Maybe the Yin of lush+expansive guitar and vocals with the Yang of stark+monochrome bass and drum machine? Typically we are melodic, sometimes noisy with a dash of melancholy.

Q: Tell us about the process of recording the songs ?
We serve the songs and therefore value whichever approach produces the best results. Some recordings are live with minimal vocal/guitar overdubs; we fire up the drum machine and perform bass, guitar and vocals as a complete performance. Others are rough recordings intended to be demos, but captured a certain magic that we like, so we release them. A few are painstakingly crafted, but those are few and far between.

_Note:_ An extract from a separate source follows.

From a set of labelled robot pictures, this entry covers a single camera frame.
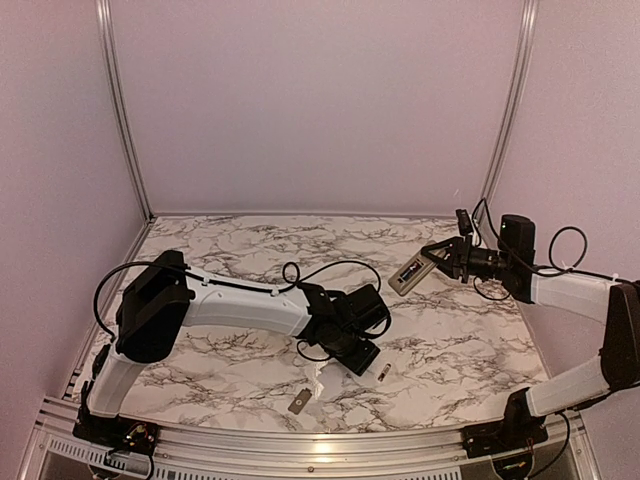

Q. Which new bands do you recommend?
ICEAGE are a newish group but they are amazing. Wymond Miles is fantastic as well.

Q: Which band would you love to made a cover version of?
We have been a bit of an anti-cover curmudgeon to avoid pigeonholing and stay clear of the “bar band” thing here in Milwaukee. However, we do have a totally impromptu and sublime version of The Beatles 'No Reply' that dates back to our human drummer days.

Q: What are your plans for the future?
We're always writing music. We look forward to releasing recordings (regularly) and playing live (occasionally).

Q: Any parting words?
Our sincere gratitude to anybody that takes time to listen to Genau. We hope you make a connection to our music.

Special thanks to The Blog That Celebrates Itself for their passion and enthusiasm. We are honored and humbled!